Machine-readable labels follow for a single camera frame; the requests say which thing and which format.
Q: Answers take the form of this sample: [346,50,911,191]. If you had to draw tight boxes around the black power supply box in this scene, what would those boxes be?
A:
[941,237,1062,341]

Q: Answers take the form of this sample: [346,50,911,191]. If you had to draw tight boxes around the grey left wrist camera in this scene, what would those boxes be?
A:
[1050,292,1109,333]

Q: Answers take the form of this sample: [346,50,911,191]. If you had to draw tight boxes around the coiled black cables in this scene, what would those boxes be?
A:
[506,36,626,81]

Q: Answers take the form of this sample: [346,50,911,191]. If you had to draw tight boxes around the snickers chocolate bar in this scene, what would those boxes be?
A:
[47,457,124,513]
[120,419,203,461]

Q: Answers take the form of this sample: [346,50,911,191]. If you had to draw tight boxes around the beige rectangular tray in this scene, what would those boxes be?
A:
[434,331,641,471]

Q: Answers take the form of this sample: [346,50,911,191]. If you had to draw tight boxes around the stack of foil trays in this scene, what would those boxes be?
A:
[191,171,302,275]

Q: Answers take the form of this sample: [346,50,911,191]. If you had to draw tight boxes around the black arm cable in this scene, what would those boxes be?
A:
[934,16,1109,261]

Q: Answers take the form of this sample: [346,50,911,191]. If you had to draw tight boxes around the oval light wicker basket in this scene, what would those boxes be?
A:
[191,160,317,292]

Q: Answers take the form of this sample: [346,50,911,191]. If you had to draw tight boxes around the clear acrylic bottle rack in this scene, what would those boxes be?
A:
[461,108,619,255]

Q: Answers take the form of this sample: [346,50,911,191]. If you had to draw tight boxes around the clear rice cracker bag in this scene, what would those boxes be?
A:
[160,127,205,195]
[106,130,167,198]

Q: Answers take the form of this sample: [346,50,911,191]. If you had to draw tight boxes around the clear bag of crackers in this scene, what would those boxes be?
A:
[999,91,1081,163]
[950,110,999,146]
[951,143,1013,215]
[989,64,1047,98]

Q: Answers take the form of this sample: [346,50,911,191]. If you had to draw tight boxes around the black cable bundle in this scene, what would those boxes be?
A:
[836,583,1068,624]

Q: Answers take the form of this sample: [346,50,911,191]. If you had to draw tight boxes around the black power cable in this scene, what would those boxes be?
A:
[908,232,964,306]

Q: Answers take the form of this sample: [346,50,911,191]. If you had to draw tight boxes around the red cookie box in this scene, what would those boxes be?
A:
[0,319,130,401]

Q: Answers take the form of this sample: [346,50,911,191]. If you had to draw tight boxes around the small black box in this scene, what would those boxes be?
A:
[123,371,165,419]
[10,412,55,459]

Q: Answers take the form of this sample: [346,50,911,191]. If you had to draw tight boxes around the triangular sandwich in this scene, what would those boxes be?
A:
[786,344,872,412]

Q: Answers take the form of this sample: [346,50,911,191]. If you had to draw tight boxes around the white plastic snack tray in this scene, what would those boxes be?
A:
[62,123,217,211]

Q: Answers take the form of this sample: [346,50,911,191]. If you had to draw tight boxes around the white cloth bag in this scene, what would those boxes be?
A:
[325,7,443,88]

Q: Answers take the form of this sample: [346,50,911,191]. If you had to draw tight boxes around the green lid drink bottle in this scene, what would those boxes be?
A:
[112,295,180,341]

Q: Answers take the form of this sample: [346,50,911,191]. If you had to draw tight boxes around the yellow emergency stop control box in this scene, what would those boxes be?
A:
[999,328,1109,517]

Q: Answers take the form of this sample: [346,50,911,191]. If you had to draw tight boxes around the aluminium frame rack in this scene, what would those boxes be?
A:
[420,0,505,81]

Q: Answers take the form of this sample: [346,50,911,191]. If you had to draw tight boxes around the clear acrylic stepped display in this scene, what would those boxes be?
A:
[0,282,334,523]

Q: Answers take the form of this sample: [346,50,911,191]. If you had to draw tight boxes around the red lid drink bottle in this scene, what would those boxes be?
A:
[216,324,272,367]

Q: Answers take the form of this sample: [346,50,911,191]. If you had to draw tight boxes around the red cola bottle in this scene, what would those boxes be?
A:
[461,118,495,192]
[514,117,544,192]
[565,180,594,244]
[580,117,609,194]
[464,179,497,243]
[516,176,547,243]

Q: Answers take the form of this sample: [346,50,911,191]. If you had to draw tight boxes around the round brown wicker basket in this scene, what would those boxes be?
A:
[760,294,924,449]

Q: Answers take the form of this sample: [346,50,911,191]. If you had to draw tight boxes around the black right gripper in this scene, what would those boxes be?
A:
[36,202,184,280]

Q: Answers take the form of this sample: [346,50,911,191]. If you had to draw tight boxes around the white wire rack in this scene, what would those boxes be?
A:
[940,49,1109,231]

__What to do__. Your response must repeat all of the material above exactly.

__Answer for this exercise__.
Machine-readable labels follow for a single camera frame; the requests say which thing and which format.
Q: Answers take the form of this sample: [346,50,911,191]. If you had to draw tight boxes around the black power supply box in this scene, what would those boxes be?
A:
[941,237,1062,341]

Q: Answers take the form of this sample: [346,50,911,191]. If you had to draw tight boxes around the grey left wrist camera in this scene, what would those boxes be?
A:
[1050,292,1109,333]

Q: Answers take the form of this sample: [346,50,911,191]. If you had to draw tight boxes around the coiled black cables in this scene, what would those boxes be?
A:
[506,36,626,81]

Q: Answers take the form of this sample: [346,50,911,191]. If you had to draw tight boxes around the snickers chocolate bar in this scene, what would those boxes be?
A:
[47,457,124,513]
[120,419,203,461]

Q: Answers take the form of this sample: [346,50,911,191]. If you had to draw tight boxes around the beige rectangular tray in this scene, what would those boxes be?
A:
[434,331,641,471]

Q: Answers take the form of this sample: [346,50,911,191]. If you had to draw tight boxes around the stack of foil trays in this scene, what would those boxes be?
A:
[191,171,302,275]

Q: Answers take the form of this sample: [346,50,911,191]. If you had to draw tight boxes around the black arm cable in this scene, what would those boxes be?
A:
[934,16,1109,261]

Q: Answers take the form of this sample: [346,50,911,191]. If you had to draw tight boxes around the oval light wicker basket in this scene, what would those boxes be?
A:
[191,160,317,292]

Q: Answers take the form of this sample: [346,50,911,191]. If you had to draw tight boxes around the clear acrylic bottle rack in this scene, what would those boxes be?
A:
[461,108,619,255]

Q: Answers take the form of this sample: [346,50,911,191]. If you had to draw tight boxes around the clear rice cracker bag in this scene, what would those boxes be?
A:
[160,127,205,195]
[106,130,167,198]

Q: Answers take the form of this sample: [346,50,911,191]. If you had to draw tight boxes around the clear bag of crackers in this scene, what would those boxes be?
A:
[999,91,1081,163]
[950,110,999,146]
[951,143,1013,215]
[989,64,1047,98]

Q: Answers take the form of this sample: [346,50,911,191]. If you had to draw tight boxes around the black cable bundle in this scene, what would those boxes be?
A:
[836,583,1068,624]

Q: Answers take the form of this sample: [346,50,911,191]. If you had to draw tight boxes around the black power cable in this scene, what would those boxes be?
A:
[908,232,964,306]

Q: Answers take the form of this sample: [346,50,911,191]. If you had to draw tight boxes around the red cookie box in this scene, what would those boxes be?
A:
[0,319,130,401]

Q: Answers take the form of this sample: [346,50,911,191]. If you had to draw tight boxes around the small black box in this scene, what would those boxes be?
A:
[123,371,165,419]
[10,412,55,459]

Q: Answers take the form of this sample: [346,50,911,191]. If you had to draw tight boxes around the triangular sandwich in this scene, what would those boxes be?
A:
[786,344,872,412]

Q: Answers take the form of this sample: [346,50,911,191]. If you had to draw tight boxes around the white plastic snack tray in this scene, what would those boxes be?
A:
[62,123,217,211]

Q: Answers take the form of this sample: [346,50,911,191]. If you had to draw tight boxes around the white cloth bag in this scene, what would those boxes be?
A:
[325,7,443,88]

Q: Answers take the form of this sample: [346,50,911,191]. If you had to draw tight boxes around the green lid drink bottle in this scene, what would those boxes be?
A:
[112,295,180,341]

Q: Answers take the form of this sample: [346,50,911,191]. If you had to draw tight boxes around the yellow emergency stop control box in this scene, what would those boxes be?
A:
[999,328,1109,517]

Q: Answers take the form of this sample: [346,50,911,191]. If you had to draw tight boxes around the aluminium frame rack in this scene, what would those boxes be?
A:
[420,0,505,81]

Q: Answers take the form of this sample: [346,50,911,191]. If you had to draw tight boxes around the clear acrylic stepped display in this scene, what would those boxes be?
A:
[0,282,334,523]

Q: Answers take the form of this sample: [346,50,911,191]. If you had to draw tight boxes around the red lid drink bottle in this scene, what would those boxes be?
A:
[216,324,272,367]

Q: Answers take the form of this sample: [346,50,911,191]. If you had to draw tight boxes around the red cola bottle in this scene, what would those boxes be?
A:
[461,118,495,192]
[514,117,544,192]
[565,180,594,244]
[580,117,609,194]
[464,179,497,243]
[516,176,547,243]

Q: Answers take the form of this sample: [346,50,911,191]. If you had to draw tight boxes around the round brown wicker basket in this scene, what would those boxes be?
A:
[760,294,924,449]

Q: Answers take the form of this sample: [346,50,911,191]. If you had to draw tight boxes around the black right gripper in this scene, what would those boxes be?
A:
[36,202,184,280]

Q: Answers take the form of this sample: [346,50,911,191]. If you had to draw tight boxes around the white wire rack in this scene, what would those boxes be?
A:
[940,49,1109,231]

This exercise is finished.